Materials Management as Carbon Reduction Strategy
Let’s make materials management a recognized and rewarded carbon reduction strategy of the proposed UN Climate Change Agreement

By Andrew Mangan, US BCSD and Marian Chertow, Yale University

Modern society has an intense thirst for physical resources to meet daily human needs, wants, and desires, which, in turn, is supported by the businesses and industries that collectively service these requests. The processes that provide physical resources generate significant quantities of waste at every step of the way, exposing us all to vast environmental, energy, and resource availability challenges. Once again much of the world is focusing on global climate with the upcoming meetings in 2015 in Paris following another year of bewildering weather and readily apparent land change. Years of research have shown that waste reduction is repeatedly associated with lowering greenhouse gases (GHGs) that exacerbate climate change. It is time we recognize the good actors and reward them by making waste reduction a recognized carbon reduction strategy in the upcoming UN climate negotiations.

While waste and materials management have not been on the front line of climate solutions, current emphasis on lifecycle approaches reveals that it is time to reconsider their role. If we break the climate problem down into different economic sectors, we see that energy and transport are nearly 2/3 of where GHG emissions originate – based primarily on fossil fuels burned to generate electricity and also to power vehicles (Figure 1). Yet, a recent US EPA report suggests that we slice the pie chart a bit differently to increase understanding of what EPA now calls “materials management” described as “serving human needs by using and reusing resources most productively and sustainably throughout their lifecycles.” (source) From a materials management perspective, the second chart below, based on a systems rather than sectoral approach, becomes quite relevant (Figure 2). As seen here, materials management systems for providing food and other goods accounts for 42% of GHG emissions. This figure embraces a lifecycle perspective that considers the extraction of natural resources, production, transport and disposal of food and other goods.

US GHG Emissions

Source: US EPA 2009. Opportunities to Reduce Greenhouse Gas. Emissions through Materials and Land Management Practices

Great work is going on in industry toward materials management that not only creates new revenues and saves on landfill, but also reduces climate impacts when virgin materials can be avoided and efficiency can be increased. Some interesting ways that industries we work with are having success fall into three categories: internal reuse and recycling within a firm or facility, online material trading with other firms, and trading across unrelated facilities in the same geographical area.
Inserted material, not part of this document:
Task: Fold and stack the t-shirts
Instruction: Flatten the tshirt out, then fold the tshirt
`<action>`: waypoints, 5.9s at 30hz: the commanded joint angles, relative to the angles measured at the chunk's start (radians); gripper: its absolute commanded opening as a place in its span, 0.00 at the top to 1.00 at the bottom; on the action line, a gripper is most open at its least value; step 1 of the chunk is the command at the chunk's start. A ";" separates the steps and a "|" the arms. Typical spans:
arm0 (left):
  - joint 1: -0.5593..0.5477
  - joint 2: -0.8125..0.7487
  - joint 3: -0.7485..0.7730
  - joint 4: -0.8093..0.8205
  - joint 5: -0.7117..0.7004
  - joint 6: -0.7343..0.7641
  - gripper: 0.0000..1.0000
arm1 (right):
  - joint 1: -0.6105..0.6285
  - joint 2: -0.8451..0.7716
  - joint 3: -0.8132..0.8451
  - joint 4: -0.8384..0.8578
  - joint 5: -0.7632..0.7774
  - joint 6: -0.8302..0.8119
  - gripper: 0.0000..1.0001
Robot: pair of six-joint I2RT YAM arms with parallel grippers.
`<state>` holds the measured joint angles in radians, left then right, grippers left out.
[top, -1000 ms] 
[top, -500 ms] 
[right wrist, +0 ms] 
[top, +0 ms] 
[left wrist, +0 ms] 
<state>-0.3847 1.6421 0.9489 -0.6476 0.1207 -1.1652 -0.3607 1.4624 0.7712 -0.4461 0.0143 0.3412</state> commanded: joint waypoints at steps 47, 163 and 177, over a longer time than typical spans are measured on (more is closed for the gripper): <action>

These are discussed below:

  1. Trading across unrelated facilities in the same geographical area – While geographic concentrations of industry are often heavy generators of GHGs associated with global climate change, impacts can be modulated through collaborative approaches. Emerging from industrial ecology is the notion of “industrial symbiosis” - where a cluster of geographically proximate firms exchange material by-products, energy, and water in a mutually beneficial manner such that waste from one industrial process becomes the feedstock for another. Through such systems, transportation costs and emissions are minimized and materials and energy already embedded in products is conserved, enabling GHG emissions to be greatly reduced at the industrial scale. For example, in Austin, Texas, the Austin Materials Marketplace is bringing together businesses of all sizes and entrepreneurs in the City of Austin and Travis County to create closed-loop systems in which one company’s waste is another company’s raw material. Other networked clusters have been found across the world from the mineral processing region in Kwinana, Australia to China’s enormous Tianjin Economic –Technological Development Area to Kalundborg Denmark, and the industrial cluster of Ulsan, Korea. And the Reuse Opportunity Collaboratory began in Detroit, Michigan, USA to bring together urban entrepreneurs and community economic development organizations to find ways of reusing materials such as deconstructing old buildings rather than demolishing them to repurpose resources for alley repaving and to construct new sidewalks.
  2. Andrew Mangan presents materials reuse in Lima, Peru on 12/4/14.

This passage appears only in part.